Given entries Start Marker
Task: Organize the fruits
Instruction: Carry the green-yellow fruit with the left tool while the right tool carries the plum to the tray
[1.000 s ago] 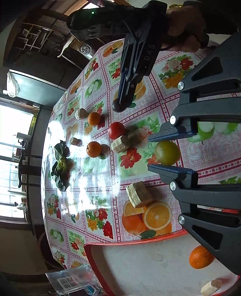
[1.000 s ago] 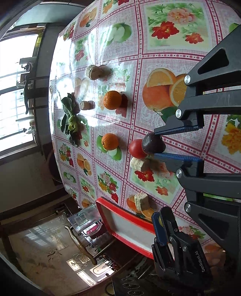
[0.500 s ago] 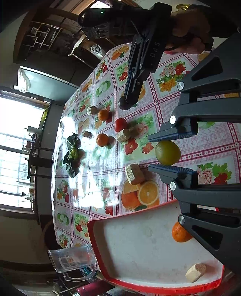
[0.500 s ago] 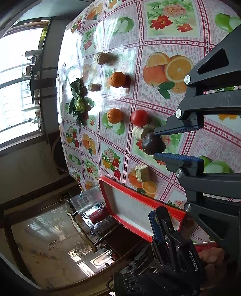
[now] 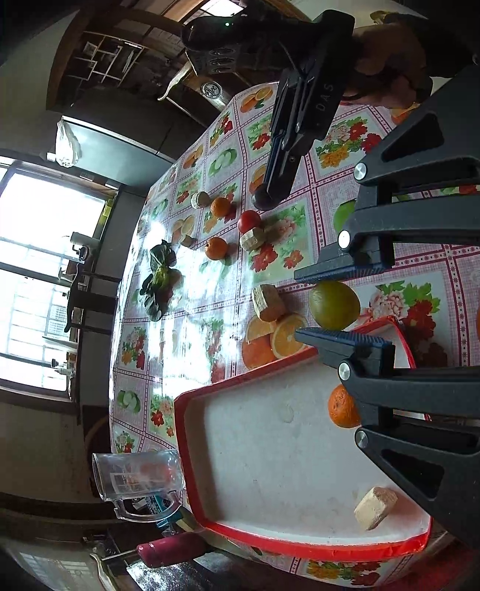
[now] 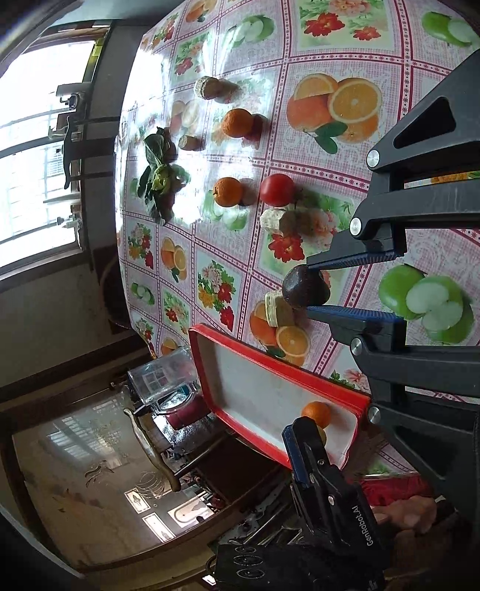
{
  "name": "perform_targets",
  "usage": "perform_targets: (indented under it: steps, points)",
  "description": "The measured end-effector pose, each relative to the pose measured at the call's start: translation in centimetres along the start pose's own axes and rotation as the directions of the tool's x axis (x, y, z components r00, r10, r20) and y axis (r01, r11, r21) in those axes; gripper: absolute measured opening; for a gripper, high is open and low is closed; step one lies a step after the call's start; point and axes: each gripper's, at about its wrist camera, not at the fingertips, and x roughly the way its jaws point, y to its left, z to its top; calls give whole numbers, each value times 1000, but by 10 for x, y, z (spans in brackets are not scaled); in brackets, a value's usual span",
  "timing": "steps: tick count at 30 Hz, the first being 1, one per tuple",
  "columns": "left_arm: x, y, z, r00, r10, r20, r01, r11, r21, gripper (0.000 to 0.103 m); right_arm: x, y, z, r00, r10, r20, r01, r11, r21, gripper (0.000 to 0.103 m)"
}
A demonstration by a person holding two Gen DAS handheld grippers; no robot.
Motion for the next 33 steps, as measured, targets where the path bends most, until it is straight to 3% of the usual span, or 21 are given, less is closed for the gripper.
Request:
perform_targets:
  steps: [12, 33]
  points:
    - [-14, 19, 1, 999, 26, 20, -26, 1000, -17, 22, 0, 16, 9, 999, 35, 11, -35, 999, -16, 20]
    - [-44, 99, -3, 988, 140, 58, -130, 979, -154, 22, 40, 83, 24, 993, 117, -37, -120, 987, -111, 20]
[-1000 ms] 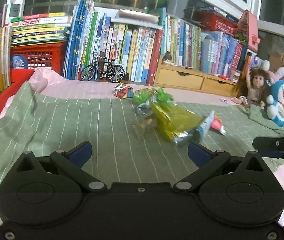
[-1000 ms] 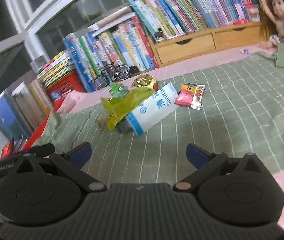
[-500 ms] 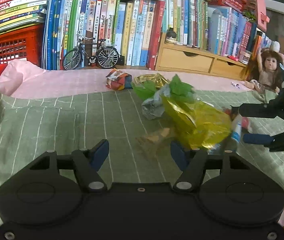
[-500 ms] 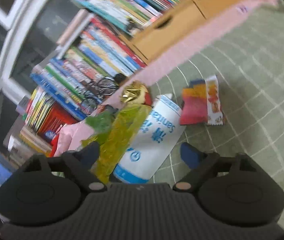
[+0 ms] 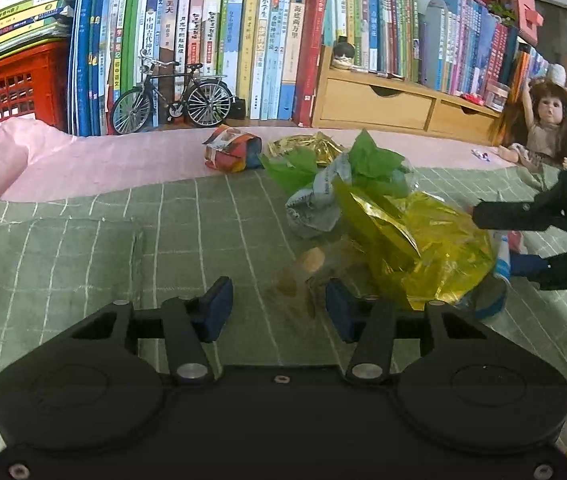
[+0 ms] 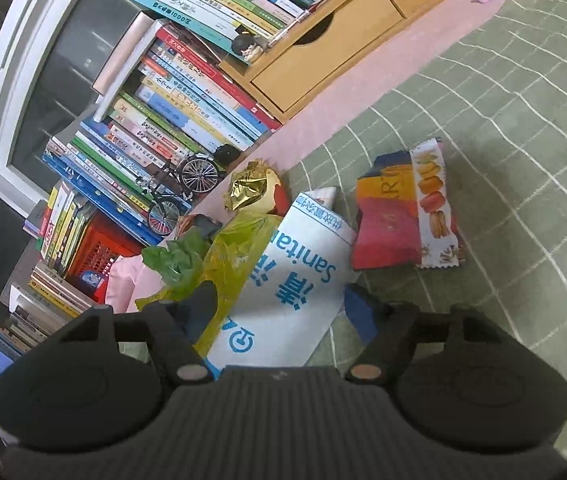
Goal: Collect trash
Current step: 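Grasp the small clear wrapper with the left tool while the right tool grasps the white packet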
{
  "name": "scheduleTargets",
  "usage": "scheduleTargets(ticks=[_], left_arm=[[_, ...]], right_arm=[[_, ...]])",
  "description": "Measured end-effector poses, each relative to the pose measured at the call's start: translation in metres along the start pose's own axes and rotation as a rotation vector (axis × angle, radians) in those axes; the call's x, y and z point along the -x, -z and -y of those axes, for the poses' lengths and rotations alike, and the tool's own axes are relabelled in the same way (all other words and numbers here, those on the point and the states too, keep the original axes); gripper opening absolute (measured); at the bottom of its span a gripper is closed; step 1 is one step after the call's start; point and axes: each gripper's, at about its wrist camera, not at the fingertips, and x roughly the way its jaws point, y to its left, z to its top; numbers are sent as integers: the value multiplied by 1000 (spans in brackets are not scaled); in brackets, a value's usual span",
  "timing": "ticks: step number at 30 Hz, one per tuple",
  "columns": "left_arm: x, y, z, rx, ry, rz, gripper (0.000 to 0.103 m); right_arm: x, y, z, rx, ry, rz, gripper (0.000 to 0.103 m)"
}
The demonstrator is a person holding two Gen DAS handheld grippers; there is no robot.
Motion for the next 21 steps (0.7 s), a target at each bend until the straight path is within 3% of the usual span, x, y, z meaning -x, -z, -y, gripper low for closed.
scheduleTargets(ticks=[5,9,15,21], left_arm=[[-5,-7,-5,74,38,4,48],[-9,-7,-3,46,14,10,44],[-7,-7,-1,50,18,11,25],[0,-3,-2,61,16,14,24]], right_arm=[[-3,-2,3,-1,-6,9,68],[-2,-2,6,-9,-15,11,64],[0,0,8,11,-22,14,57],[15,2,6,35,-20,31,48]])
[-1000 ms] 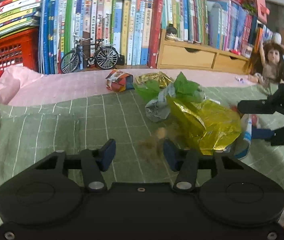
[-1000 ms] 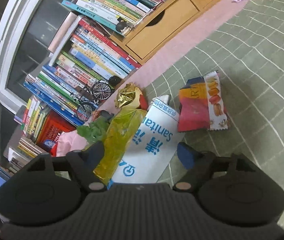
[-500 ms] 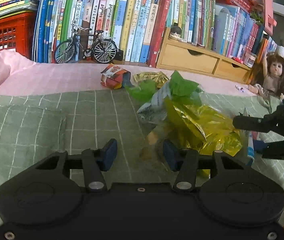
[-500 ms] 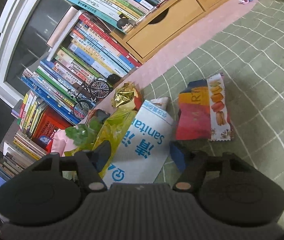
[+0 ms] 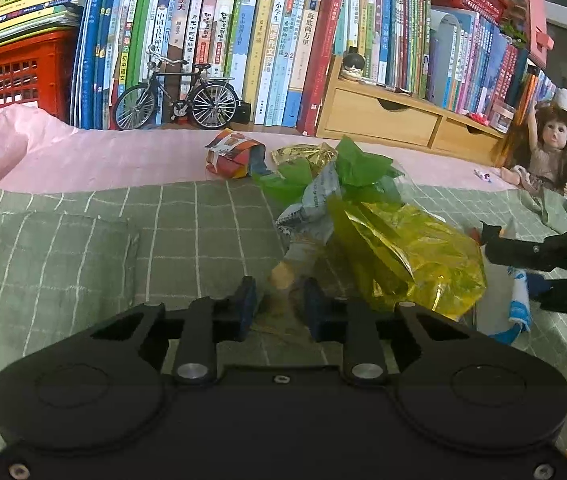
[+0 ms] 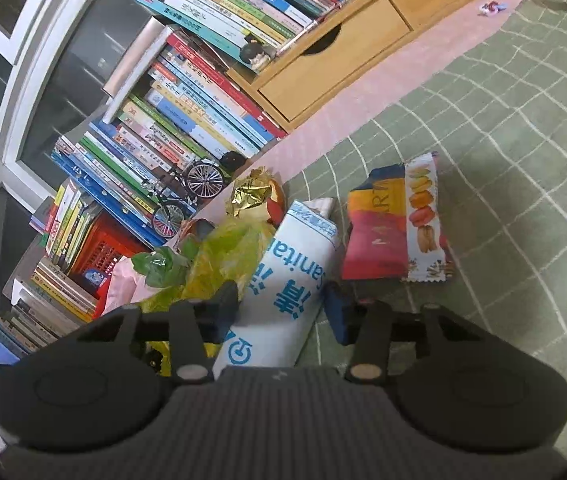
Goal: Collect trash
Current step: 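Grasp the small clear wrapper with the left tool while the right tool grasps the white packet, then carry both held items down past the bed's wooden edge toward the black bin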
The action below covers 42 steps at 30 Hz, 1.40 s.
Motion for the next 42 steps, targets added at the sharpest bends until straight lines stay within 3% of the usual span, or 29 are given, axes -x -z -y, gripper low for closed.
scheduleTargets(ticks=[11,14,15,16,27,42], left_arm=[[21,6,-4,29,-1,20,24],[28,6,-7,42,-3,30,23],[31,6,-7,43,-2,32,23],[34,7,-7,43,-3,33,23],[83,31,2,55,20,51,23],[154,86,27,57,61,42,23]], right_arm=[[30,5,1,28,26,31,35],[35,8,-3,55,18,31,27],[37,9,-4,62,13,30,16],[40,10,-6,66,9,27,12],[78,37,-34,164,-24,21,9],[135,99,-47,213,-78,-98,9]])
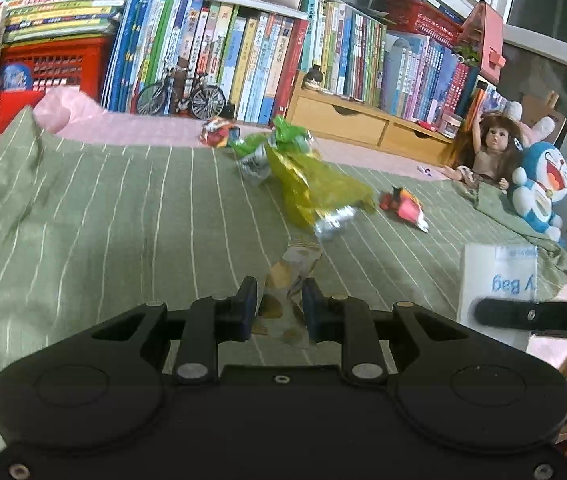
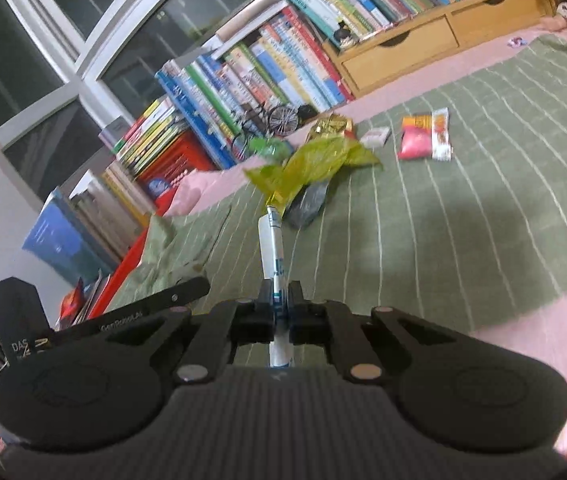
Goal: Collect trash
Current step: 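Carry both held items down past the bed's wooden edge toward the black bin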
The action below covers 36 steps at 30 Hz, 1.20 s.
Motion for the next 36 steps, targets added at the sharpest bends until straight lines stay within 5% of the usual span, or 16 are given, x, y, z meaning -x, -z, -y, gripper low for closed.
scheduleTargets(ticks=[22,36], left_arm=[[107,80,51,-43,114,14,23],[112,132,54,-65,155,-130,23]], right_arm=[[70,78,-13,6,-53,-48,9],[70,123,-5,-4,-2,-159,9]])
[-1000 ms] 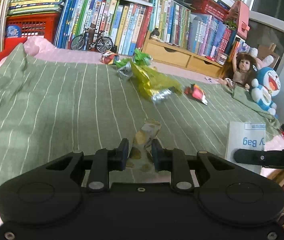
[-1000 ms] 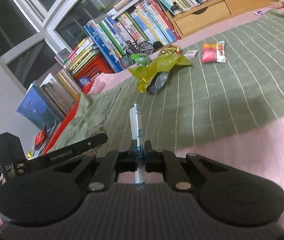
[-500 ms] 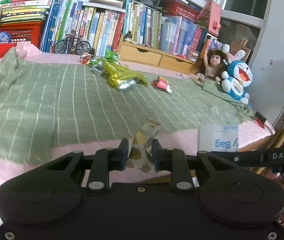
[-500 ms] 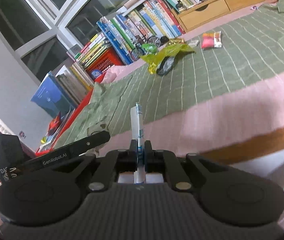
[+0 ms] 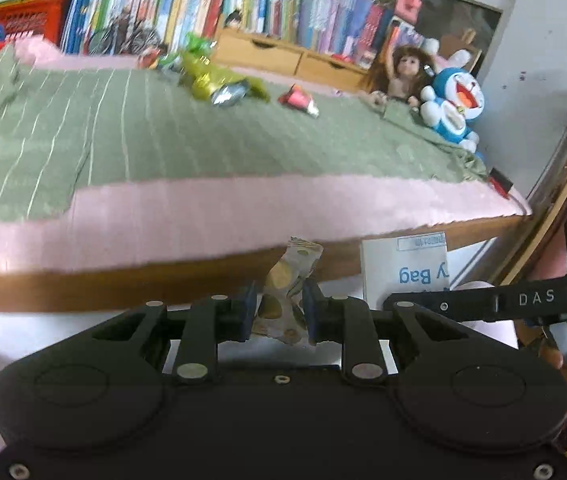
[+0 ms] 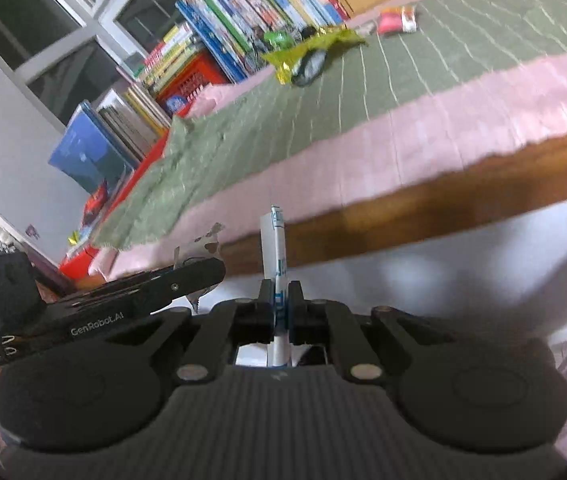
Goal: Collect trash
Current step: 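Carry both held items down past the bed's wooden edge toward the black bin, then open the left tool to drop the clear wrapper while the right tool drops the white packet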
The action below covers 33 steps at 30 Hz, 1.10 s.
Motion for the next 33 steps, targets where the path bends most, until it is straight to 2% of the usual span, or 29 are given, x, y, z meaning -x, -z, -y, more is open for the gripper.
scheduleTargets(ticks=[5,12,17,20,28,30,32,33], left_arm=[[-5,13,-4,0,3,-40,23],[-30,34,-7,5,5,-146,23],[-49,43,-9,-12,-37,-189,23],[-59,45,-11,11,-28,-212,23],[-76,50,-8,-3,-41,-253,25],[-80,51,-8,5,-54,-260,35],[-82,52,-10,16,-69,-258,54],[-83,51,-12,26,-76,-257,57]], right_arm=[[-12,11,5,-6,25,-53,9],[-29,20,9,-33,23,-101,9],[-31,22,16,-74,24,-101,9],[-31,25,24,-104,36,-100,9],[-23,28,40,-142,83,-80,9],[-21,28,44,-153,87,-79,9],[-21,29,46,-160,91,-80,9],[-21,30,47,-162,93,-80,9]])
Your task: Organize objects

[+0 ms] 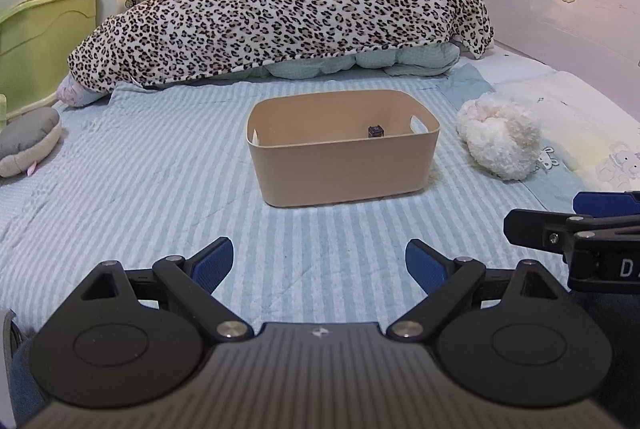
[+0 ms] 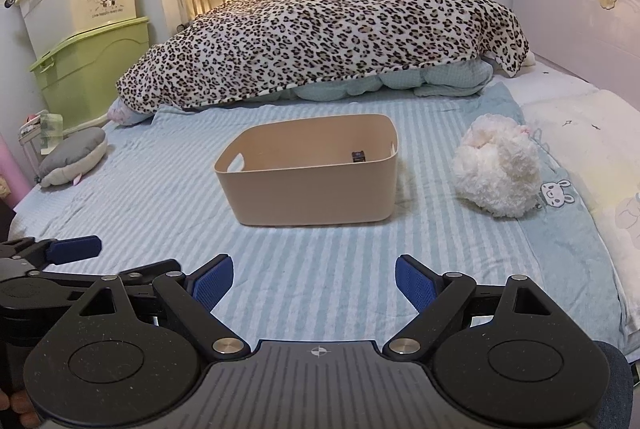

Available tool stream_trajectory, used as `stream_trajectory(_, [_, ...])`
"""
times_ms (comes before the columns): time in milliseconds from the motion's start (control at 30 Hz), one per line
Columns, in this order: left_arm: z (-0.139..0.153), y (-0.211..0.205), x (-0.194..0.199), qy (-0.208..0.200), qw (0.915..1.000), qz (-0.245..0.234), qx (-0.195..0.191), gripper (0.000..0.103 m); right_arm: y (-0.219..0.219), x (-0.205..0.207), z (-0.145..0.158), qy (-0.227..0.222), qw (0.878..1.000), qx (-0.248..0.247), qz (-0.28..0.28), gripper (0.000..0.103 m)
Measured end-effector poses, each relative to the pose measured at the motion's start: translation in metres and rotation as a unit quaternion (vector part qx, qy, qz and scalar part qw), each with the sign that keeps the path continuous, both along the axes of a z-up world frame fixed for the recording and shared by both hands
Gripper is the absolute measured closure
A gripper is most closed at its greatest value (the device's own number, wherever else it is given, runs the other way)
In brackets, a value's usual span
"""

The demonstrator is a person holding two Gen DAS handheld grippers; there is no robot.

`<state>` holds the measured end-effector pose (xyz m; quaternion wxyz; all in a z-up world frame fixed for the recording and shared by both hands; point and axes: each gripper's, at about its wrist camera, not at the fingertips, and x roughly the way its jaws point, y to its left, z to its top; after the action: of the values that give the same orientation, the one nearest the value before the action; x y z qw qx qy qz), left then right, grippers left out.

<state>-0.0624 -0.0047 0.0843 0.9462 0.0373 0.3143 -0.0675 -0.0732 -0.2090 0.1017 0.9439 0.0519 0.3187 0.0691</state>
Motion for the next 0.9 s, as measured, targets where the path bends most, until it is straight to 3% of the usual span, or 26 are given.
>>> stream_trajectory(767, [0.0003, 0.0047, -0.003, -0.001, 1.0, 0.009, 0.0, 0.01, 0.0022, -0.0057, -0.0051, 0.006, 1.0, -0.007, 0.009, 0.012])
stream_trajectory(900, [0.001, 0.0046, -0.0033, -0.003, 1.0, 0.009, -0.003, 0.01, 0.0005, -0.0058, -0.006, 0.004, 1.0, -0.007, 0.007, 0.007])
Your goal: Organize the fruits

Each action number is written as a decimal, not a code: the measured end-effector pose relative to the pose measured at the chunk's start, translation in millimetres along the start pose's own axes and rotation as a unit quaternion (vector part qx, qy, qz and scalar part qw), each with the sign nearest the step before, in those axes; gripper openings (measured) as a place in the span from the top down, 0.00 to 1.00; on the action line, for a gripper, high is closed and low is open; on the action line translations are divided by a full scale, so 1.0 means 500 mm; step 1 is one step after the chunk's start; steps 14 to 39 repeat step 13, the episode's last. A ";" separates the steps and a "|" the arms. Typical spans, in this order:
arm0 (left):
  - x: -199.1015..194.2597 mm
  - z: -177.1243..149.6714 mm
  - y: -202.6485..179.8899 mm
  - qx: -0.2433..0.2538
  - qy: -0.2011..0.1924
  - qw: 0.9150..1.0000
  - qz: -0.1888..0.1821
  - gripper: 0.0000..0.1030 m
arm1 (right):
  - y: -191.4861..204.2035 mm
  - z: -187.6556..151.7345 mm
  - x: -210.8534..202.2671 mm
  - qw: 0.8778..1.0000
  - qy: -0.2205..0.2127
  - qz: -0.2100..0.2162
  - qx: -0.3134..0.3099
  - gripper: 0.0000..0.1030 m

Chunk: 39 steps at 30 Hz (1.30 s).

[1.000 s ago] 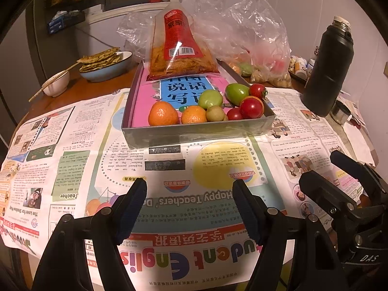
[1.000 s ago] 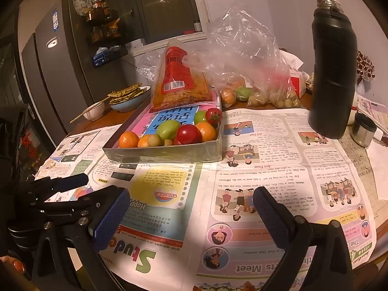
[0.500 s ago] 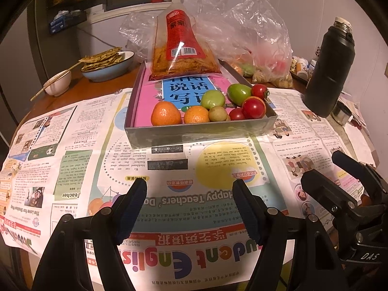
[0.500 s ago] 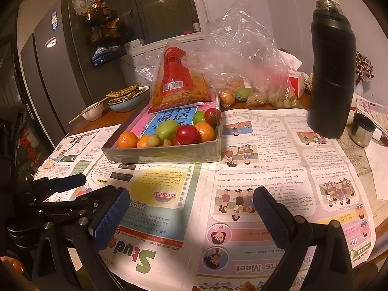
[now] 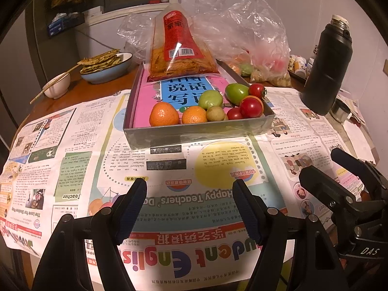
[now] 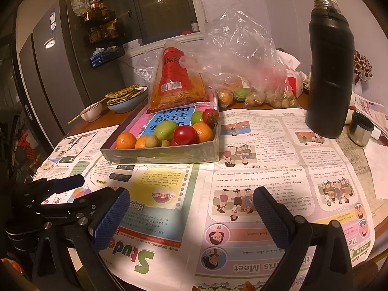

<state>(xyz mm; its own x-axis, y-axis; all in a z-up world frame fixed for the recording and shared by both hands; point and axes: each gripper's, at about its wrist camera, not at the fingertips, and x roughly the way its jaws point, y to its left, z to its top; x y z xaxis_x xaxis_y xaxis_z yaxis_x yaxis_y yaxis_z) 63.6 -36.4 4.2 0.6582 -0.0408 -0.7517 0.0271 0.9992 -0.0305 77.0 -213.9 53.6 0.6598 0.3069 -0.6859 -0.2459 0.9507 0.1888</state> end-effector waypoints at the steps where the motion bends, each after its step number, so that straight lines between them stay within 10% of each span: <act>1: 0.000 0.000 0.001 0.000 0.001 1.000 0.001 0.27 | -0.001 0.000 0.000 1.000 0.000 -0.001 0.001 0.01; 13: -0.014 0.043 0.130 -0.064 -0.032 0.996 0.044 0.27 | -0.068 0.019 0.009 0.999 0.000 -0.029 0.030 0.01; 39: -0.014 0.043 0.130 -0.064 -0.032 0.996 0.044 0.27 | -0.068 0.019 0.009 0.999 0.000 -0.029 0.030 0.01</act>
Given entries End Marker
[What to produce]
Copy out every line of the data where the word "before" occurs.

[Answer space]
times_ms (comes before the columns): time in milliseconds from the motion's start (control at 30 Hz), one per line
`<state>` holds the measured end-effector pose (xyz m; quaternion wxyz; all in a z-up world frame fixed for the recording and shared by both hands; point and axes: each gripper's, at about its wrist camera, not at the fingertips, and x roughly the way its jaws point, y to its left, z to its top; after the action: of the values that give the same orientation, the one nearest the value before the action; x y z qw qx qy qz), left then right, grippers left out.
Each action number is written as a decimal, not a code: the measured end-effector pose relative to the pose measured at the chunk's start, translation in millimetres along the start pose's own axes and rotation as a unit quaternion (vector part qx, qy, qz and scalar part qw), each with the sign nearest the step before, in those axes; gripper openings (measured) as a place in the span from the top down, 0.00 to 1.00; on the action line, for a gripper, high is closed and low is open; on the action line translations are divided by a full scale, so 1.0 means 500 mm; step 1 is one step after the chunk's start; steps 14 to 39 repeat step 13, the episode's last. A ";" separates the steps and a "|" the arms. Typical spans, in this order:

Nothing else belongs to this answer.